29
My birthday was the 21st, and so this is a little late. Usually I write these recaps on my birthday, or the day before. But like much this year, I’m running behind.
I was looking at my entry for my 28th birthday, and I realize this year has many of the same issues, except in sharper colors.
Like my 27th year, my 28th year has been a mess of ups and downs. Not the gentle peaks and valleys of a sine wave, or the regulated twists and turns of a rollercoaster, but more the stomach wrenching heights and plummets of hanging upside down from one leg, tied to a piece of bungee cord attached to a yo-yo. It’s been spins and twangs, shakes and boomerangs. I look with a low level feeling of dread to the next year. When I hit 28, I looked back thought 27 was hard. Now I look back on 28 and realize 27 was a rosy dream traced in flower frosting.
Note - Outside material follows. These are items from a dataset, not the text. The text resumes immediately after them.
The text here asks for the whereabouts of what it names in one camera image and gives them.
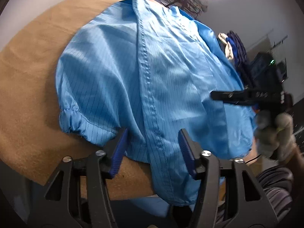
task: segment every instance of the blue shirt
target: blue shirt
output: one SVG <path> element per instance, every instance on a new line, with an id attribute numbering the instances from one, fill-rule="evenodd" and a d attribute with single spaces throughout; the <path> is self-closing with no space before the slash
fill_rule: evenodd
<path id="1" fill-rule="evenodd" d="M 103 146 L 129 129 L 126 155 L 151 165 L 155 192 L 168 203 L 195 203 L 199 181 L 177 140 L 186 128 L 216 156 L 248 153 L 253 112 L 209 97 L 242 82 L 213 31 L 177 7 L 124 0 L 83 26 L 56 71 L 60 127 Z"/>

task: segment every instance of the blue garment
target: blue garment
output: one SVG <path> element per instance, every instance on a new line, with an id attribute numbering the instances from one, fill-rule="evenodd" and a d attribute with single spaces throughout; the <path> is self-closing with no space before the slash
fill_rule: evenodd
<path id="1" fill-rule="evenodd" d="M 231 47 L 232 47 L 232 52 L 233 52 L 233 57 L 234 57 L 234 65 L 235 66 L 238 66 L 239 62 L 238 62 L 238 51 L 237 51 L 237 46 L 235 45 L 234 41 L 227 37 L 226 38 L 226 42 L 229 42 L 231 44 Z"/>
<path id="2" fill-rule="evenodd" d="M 187 172 L 177 140 L 194 141 L 224 159 L 252 144 L 253 111 L 212 101 L 212 90 L 242 82 L 213 31 L 177 7 L 148 0 L 117 2 L 83 26 L 56 71 L 60 127 L 103 146 L 127 127 L 126 155 L 151 165 L 155 192 L 194 204 L 199 181 Z"/>

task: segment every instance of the blue gripper pad
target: blue gripper pad
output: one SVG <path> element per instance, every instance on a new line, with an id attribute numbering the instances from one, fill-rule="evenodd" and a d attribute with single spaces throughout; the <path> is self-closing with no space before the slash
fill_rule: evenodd
<path id="1" fill-rule="evenodd" d="M 186 163 L 188 173 L 195 179 L 196 160 L 200 160 L 200 155 L 197 153 L 197 150 L 194 150 L 196 147 L 194 141 L 191 140 L 188 132 L 184 128 L 178 132 L 178 144 Z"/>
<path id="2" fill-rule="evenodd" d="M 121 161 L 127 149 L 128 130 L 126 128 L 120 128 L 116 137 L 108 141 L 103 150 L 107 153 L 106 161 L 109 168 L 106 172 L 109 174 L 109 178 L 112 179 L 119 171 Z"/>

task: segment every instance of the gray glove
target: gray glove
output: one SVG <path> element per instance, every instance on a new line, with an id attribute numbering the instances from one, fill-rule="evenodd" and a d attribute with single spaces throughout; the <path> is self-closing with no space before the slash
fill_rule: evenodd
<path id="1" fill-rule="evenodd" d="M 284 161 L 296 147 L 293 135 L 293 119 L 286 113 L 275 119 L 277 129 L 271 127 L 270 112 L 261 111 L 255 117 L 257 129 L 254 136 L 257 141 L 257 152 L 268 158 L 278 149 L 278 160 Z"/>

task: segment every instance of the metal screw
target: metal screw
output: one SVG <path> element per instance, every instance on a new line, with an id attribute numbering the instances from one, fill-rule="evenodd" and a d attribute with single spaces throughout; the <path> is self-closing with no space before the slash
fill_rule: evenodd
<path id="1" fill-rule="evenodd" d="M 98 150 L 98 151 L 96 151 L 95 154 L 96 154 L 96 156 L 103 156 L 106 154 L 106 152 L 104 150 Z"/>
<path id="2" fill-rule="evenodd" d="M 72 157 L 71 156 L 65 156 L 63 159 L 62 159 L 63 162 L 67 163 L 67 162 L 70 162 L 72 161 Z"/>
<path id="3" fill-rule="evenodd" d="M 212 155 L 212 153 L 210 151 L 204 150 L 204 151 L 202 151 L 202 155 L 204 157 L 210 157 Z"/>
<path id="4" fill-rule="evenodd" d="M 244 163 L 244 160 L 242 158 L 235 158 L 234 161 L 239 164 Z"/>
28: The Reader’s Digest Edition:
After pouring my heart into getting my application to Temple U together for Grad School in Creative Writing, I was rejected.
I biked through N. Philly to a reading with Samuel R. Delany to ask for how I could improve for the next year. He never emailed me back, BUT . . .
Three weeks later, I found out my rejection was an accident. I was accepted with full financial aid through TAing — everything I wanted at the time.
I was also accepted and attended the Odyssey Writing Workshop, six amazing weeks in New Hampshire that changed my writing and became one of the best decisions of my life.
Novel in One Month: 50,000 words yes, but 50,000 words of mostly crap that did not lead me to an ending.
Through an agonizing yet all too fast month in the hospital, my grandmother was diagnosed and ultimately died of lung cancer.
Her decline in health coincided to the day with my first semester of Grad School, and my first teaching experience. I look back on sections of my first semester of grad school, and they are blank.
End with Vash’s B’Day Triple Header!
When I read this review of my year, I realize that a simple timeline can’t sum up the depth of these events, especially the painful ones. I’m ending this year grateful for what I have, excited for what I have accomplished, and sad for what I have lost. I’m not the same person I was when I turned 28. I’ve aged. It’s rare for me to look back on a year and be able to define that. Usually, I feel exactly the same: I have more living under my belt, but I don’t feel older. This year, I do feel older. Or maybe just different. In the course of 365 days, my life has changed dramatically. I’m now a student again, a "professor" and I am focusing on my writing in a far more professional way. I have a small but valid publication credit under my belt. I have even more new and wonderful friends in my life.
Even so, I am approaching 29 with a bit more caution. 28 was a flame. It burned brightly, but it burned.
I don’t know what 29 will be, but I am ready for it. Because I have to be. And because I am becoming what and who I want to be. With focus, diligence, and forward motion.
"It is not the critic who counts; not the man who points out how the strong man stumbles, or where the doer of deeds could have done them better. The credit belongs to the man who is actually in the arena, whose face is marred by dust and sweat and blood; who strives valiantly; who errs, who comes short again and again, because there is no effort without error and shortcoming; but who does actually strive to do the deeds; who knows great enthusiasms, the great devotions; who spends himself in a worthy cause; who at the best knows in the end the triumph of high achievement, and who at the worst, if he fails, at least fails while daring greatly, so that his place shall never be with those cold and timid souls who neither know victory nor defeat."
— Theodore Roosevelt
"I’ve always thought tests are a gift. And great tests are a great gift. To fail the test is a misfortune. But to refuse the test is to refuse the gift, and something worse, more irrevocable, than misfortune.
— Shards of Honor, Lois McMaster Bujold.
Wow, damn! I hope 29 and all the (many many many) years that follow are easier for you than 28 was.
Warning Comment
Novel in one month? My friend girl did that (it was some November writing event NODA or NOWRIMO or something like that). She said her book was crap too but she is planning to revise it. The key word is “planning”. I don’t know how that will go. But you sound very interesting. I’m going to add you to my favs if you don’t mind.